Controversy, what controversy?
"There’s a lot of misinformation around that subject," he said at the Television Critics Association summer press tour on Wednesday.
"Let me clarify. There wouldn’t be a second season without Andrea. We’re indebted to her." But, he added, "As anybody who works in television knows, a director typically does not have final creative control. That creative control was taken from a director is a false premise.”
IndieWire reported that Arnold was given the impression she had carte blanche for Season 2, then was devastated to have the entire season taken out of her hands and re-edited by Season 1 director and series executive producer Jean-Marc Vallée.

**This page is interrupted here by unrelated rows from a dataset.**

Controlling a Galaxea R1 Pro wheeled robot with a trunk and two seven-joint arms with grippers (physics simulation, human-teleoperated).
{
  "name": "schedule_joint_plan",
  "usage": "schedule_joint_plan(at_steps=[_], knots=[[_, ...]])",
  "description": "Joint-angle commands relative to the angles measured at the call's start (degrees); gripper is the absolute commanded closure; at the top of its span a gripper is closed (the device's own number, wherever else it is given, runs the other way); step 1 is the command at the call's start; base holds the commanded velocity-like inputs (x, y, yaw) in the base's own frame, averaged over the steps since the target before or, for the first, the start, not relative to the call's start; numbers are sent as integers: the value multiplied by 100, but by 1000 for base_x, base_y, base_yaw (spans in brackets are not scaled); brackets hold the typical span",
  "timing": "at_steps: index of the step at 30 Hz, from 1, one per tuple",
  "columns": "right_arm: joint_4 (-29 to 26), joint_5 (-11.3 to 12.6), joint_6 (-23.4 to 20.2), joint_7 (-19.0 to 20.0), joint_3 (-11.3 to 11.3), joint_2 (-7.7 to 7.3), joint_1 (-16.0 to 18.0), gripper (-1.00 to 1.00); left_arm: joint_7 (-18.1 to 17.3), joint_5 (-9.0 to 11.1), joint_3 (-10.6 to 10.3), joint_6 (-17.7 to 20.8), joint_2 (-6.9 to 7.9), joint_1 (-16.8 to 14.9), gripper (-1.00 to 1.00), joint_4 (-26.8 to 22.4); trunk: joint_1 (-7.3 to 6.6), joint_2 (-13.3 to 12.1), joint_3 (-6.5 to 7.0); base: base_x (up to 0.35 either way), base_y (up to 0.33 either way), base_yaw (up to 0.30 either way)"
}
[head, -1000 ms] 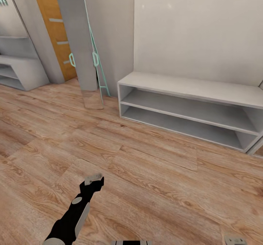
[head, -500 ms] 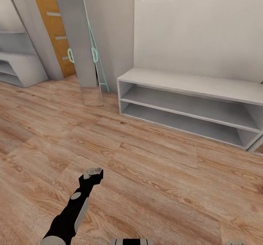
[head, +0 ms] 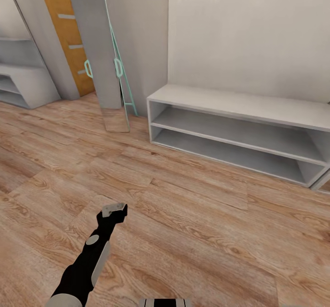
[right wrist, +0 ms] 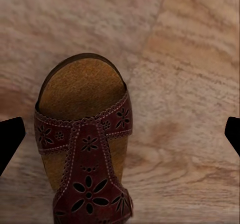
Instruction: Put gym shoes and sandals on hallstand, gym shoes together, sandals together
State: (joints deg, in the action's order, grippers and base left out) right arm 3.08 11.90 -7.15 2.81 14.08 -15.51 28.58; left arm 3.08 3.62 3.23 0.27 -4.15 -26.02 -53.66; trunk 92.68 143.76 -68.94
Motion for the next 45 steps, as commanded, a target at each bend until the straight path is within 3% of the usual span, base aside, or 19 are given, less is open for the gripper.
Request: schedule_joint_plan(at_steps=[1, 13, 19, 45], knots=[[0, -1, -25, 0, 0, 8, 0, -100, 0, 0, 6, 2, 6, 0, -100, -26, 0, 0, 0, 0, 0, 0], [0, -7, -104, 91, 5, 48, -14, -100, 0, -2, 32, 4, 32, 0, -100, -115, 0, 0, 0, 0, 0, 0], [0, -10, -113, 266, 6, 78, -27, -100, 0, -1, 35, 2, 35, 0, -100, -127, 15, 8, -133, 0, 0, 0], [0, -21, -114, 403, 10, 92, -60, -100, 1, -1, 37, 1, 37, 0, -100, -133, 15, 8, -133, 0, 0, 0]])
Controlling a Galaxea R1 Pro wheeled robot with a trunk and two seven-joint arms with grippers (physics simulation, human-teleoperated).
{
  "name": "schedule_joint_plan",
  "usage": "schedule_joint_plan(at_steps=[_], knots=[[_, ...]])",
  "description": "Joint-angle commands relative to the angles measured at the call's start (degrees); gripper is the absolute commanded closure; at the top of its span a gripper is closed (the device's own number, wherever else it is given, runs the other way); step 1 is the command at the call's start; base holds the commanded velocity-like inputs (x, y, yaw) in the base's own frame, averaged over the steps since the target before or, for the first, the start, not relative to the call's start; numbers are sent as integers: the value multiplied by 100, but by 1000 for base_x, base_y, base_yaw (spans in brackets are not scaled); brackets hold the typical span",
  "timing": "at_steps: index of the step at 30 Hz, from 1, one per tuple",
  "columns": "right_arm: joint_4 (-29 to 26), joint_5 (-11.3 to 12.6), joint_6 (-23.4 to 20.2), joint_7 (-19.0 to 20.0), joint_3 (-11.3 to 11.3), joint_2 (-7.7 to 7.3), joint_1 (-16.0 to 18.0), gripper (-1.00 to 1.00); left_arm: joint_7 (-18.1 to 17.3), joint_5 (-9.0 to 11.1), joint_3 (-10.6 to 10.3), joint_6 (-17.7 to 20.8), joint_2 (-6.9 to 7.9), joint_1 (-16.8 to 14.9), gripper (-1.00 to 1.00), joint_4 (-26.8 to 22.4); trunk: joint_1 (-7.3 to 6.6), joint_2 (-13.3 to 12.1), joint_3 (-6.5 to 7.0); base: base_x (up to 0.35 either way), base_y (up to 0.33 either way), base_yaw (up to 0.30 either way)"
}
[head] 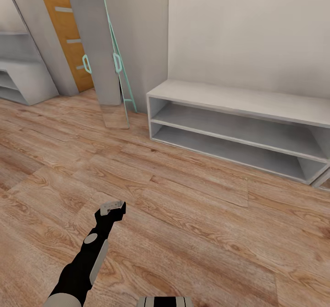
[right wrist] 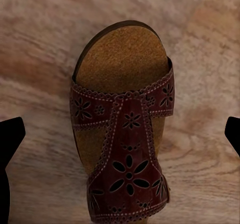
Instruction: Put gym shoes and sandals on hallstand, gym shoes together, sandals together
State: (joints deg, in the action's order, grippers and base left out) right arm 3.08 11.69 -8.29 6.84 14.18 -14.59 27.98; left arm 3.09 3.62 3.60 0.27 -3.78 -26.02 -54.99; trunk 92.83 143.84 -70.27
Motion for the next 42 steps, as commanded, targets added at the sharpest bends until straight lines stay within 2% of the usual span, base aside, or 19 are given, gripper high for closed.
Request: schedule_joint_plan(at_steps=[1, 36, 42], knots=[[-2, 0, 4, 0, 1, 0, -8, -100, 0, 0, 0, 0, 0, 0, -100, 1, 0, 0, 0, 0, 0, 0], [-9, -9, 170, -5, 10, -9, -91, -100, 7, -2, 0, -1, 0, 0, -100, 25, 0, 0, 0, 0, 0, 0], [-9, -9, 170, -3, 13, -6, -92, -100, 7, -2, 0, -1, 0, 0, -100, 24, 13, 7, -111, 0, 0, 0]])
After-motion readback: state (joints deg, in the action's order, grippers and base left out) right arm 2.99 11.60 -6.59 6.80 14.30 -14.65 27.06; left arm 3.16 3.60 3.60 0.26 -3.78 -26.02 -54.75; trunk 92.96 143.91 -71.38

Bloys says Arnold was never promised final cut. He added, "I would be hard pressed to point to any show that airs the director’s cut of any episodes."
As for the fact that as many as a dozen editors worked on some episodes this season, Boys explained, "[Jean-Marc] is an editor and he has a team of editors that he works with he is very particular about who he works with and how he works with them."
He added, “Jean-Marc was not given carte blanche [in Season 1]. He and [David E. Kelley] and the producers had an aligned vision on that they wanted to do.”
Speaking of a potential third season, Bloys didn't expect one, saying: "To me, there’s no obvious place to go, no obvious story. I would certainly be open to it because I love working with all of them.”
None of the stars of the show, some of whom also produce, have so far commented on the controversy.